**PROBLEM DESCRIPTION:**
Return the data below unaltered, but strip out the pictures.

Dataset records
○ ○ ○ ○

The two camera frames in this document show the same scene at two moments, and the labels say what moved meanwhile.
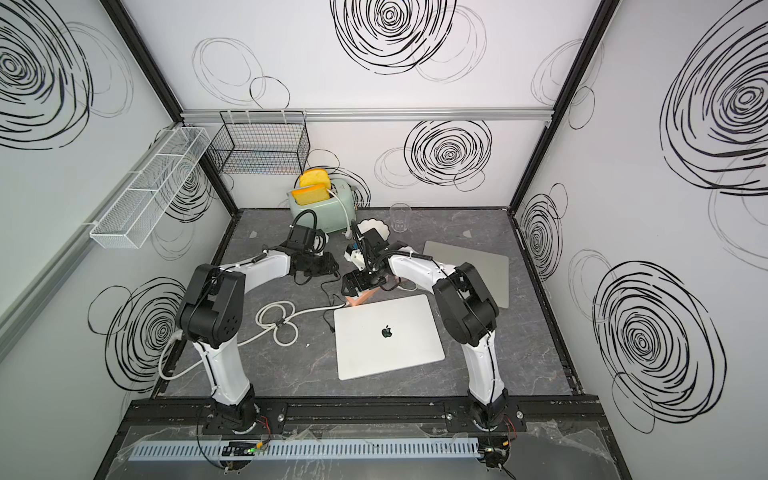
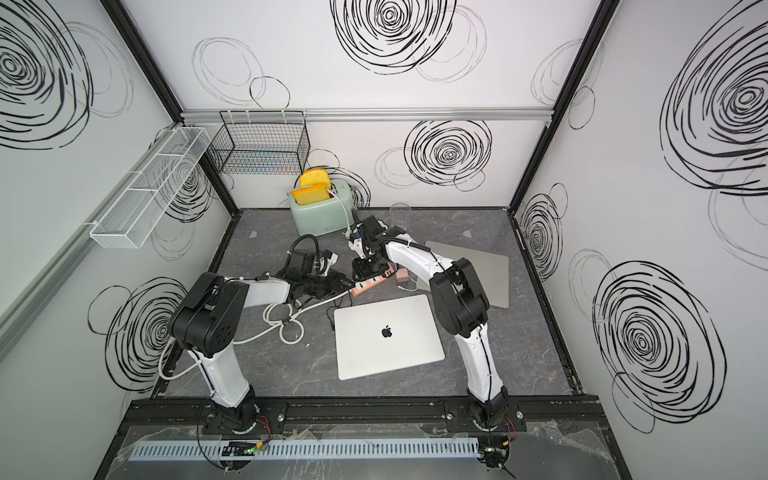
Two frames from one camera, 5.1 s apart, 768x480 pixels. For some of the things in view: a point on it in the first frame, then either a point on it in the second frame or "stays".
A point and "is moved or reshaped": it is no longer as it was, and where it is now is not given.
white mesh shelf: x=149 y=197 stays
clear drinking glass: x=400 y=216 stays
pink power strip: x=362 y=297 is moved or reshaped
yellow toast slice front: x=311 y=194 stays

○ ○ ○ ○

**ANSWER TO THIS EXERCISE:**
The two camera frames in this document show the same scene at two moments, and the labels say what moved meanwhile.
Two frames from one camera, 5.1 s apart, 768x480 pixels. For some of the things in view: a point on it in the first frame, then either a point on it in the second frame or "stays".
A point and "is moved or reshaped": it is no longer as it was, and where it is now is not given.
white mesh shelf: x=149 y=197 stays
clear drinking glass: x=400 y=216 stays
pink power strip: x=362 y=297 is moved or reshaped
yellow toast slice front: x=311 y=194 stays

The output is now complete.